Describe the "stuff". Is she having contractions ?


----------



## sjb (Feb 17, 2010)

like a mucas sticky stuff .no contractions and constantly cleaning herself sara


----------



## spid (Nov 4, 2008)

Sounds like her plug has gone - kittens in a day or so I expect.


----------



## Saikou (Apr 2, 2008)

Does she have a box set up ready for her to give birth in ?


----------



## sjb (Feb 17, 2010)

yes in my bedroom away from everyone but she keeps meowing at me and trying to get under my bed sara


----------



## sjb (Feb 17, 2010)

sjb said:


> yes in my bedroom away from everyone but she keeps meowing at me and trying to get under my bed sara


when will she av them ,been in my room for a couple of hours now all she keeps doing is meowing at me no contractions yet and shes under the bed now.will u reply quick plez thanks sara


----------



## celicababe1986 (Jun 22, 2009)

after they have lost their plug it could be anytime really. My cat had her kittens 2 days after losing her plug. 
Try not to panic


----------



## Saikou (Apr 2, 2008)

If you cover the box and make it like a dark cave with a blanket or towel that will make it more inviting for her. The mucous plug just means things are beginning. It can be anything from a couple of hours to days before contractions start - every queen is different.


----------



## sjb (Feb 17, 2010)

Saikou said:


> If you cover the box and make it like a dark cave with a blanket or towel that will make it more inviting for her. The mucous plug just means things are beginning. It can be anything from a couple of hours to days before contractions start - every queen is different.
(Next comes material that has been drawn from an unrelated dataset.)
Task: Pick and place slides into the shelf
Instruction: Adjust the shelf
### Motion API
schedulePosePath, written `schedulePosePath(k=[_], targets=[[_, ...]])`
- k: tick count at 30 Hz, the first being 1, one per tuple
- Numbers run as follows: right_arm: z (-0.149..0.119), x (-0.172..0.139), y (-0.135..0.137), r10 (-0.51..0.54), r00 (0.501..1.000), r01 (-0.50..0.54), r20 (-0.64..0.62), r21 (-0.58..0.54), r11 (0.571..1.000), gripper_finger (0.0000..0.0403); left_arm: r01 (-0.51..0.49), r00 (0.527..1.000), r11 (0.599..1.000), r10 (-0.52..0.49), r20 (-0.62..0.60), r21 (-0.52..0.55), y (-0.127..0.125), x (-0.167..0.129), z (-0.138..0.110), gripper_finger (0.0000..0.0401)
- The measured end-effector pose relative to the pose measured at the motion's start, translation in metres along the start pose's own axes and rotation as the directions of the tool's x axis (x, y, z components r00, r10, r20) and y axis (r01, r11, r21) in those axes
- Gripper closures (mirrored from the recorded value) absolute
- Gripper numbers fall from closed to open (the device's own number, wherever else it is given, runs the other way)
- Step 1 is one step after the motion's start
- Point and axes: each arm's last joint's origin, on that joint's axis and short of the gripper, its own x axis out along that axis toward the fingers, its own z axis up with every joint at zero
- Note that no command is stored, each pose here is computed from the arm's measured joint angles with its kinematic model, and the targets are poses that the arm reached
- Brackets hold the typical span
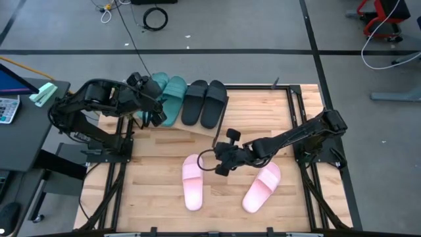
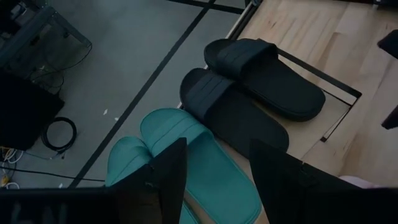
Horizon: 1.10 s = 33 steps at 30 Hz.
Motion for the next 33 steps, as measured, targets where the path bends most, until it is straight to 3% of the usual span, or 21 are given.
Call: schedulePosePath(k=[3,6,9,17,22,27,33], targets=[[-0.002,-0.001,0.002,0.036,0.999,-0.036,-0.023,-0.015,0.999,0.0393,0.000,1.000,1.000,0.000,0.000,0.000,0.000,0.000,0.000,0.0223],[-0.002,-0.001,0.003,0.093,0.995,-0.091,-0.042,0.040,0.995,0.0389,0.000,1.000,1.000,0.000,0.000,0.000,0.000,0.000,0.000,0.0221],[-0.005,0.000,0.003,0.084,0.995,-0.080,-0.059,0.077,0.994,0.0396,0.000,1.000,1.000,0.000,0.000,0.000,0.000,0.000,0.000,0.0222],[-0.017,-0.007,-0.006,-0.135,0.984,0.136,-0.117,0.005,0.991,0.0399,0.028,0.999,0.999,-0.028,-0.016,0.024,-0.006,0.003,-0.003,0.0222],[-0.015,-0.022,-0.016,-0.154,0.979,0.155,-0.137,0.001,0.988,0.0399,0.078,0.997,0.994,-0.076,-0.023,0.078,-0.037,0.019,-0.014,0.0222],[-0.004,-0.048,-0.030,-0.142,0.985,0.146,-0.093,0.038,0.988,0.0399,0.136,0.990,0.982,-0.140,0.021,0.135,-0.086,0.048,-0.036,0.0224],[0.004,-0.082,-0.052,-0.135,0.989,0.140,-0.056,0.101,0.985,0.0400,0.128,0.989,0.988,-0.134,0.064,0.084,-0.118,0.097,-0.069,0.0221]])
i av put the top back on her cat box with her blanket and now shes stoping in there.so would it be alright to leave her by herself and keep checking on her.sara


----------



## Saikou (Apr 2, 2008)

Yes perfectly OK (as long as you haven't shut her in the carrier). Does she have a tray, water and food in the room? It could be a long wait  Most seem to prefer the middle of the night too, so you may need to set your alarm to check on her through the night too.


----------



## Saikou (Apr 2, 2008)

Just thinking, if you are using a cat carrier as a birthing box, it needs to be big enough for her to move around and have the kittens. A large covered cardboard box, set away from drafts and filled with towels and blankets is better. You need to be able to easily get to her if she needs comfort or help.


----------



## sjb (Feb 17, 2010)

Saikou said:


> Yes perfectly OK (as long as you haven't shut her in the carrier). Does she have a tray, water and food in the room? It could be a long wait  Most seem to prefer the middle of the night too, so you may need to set your alarm to check on her through the night too.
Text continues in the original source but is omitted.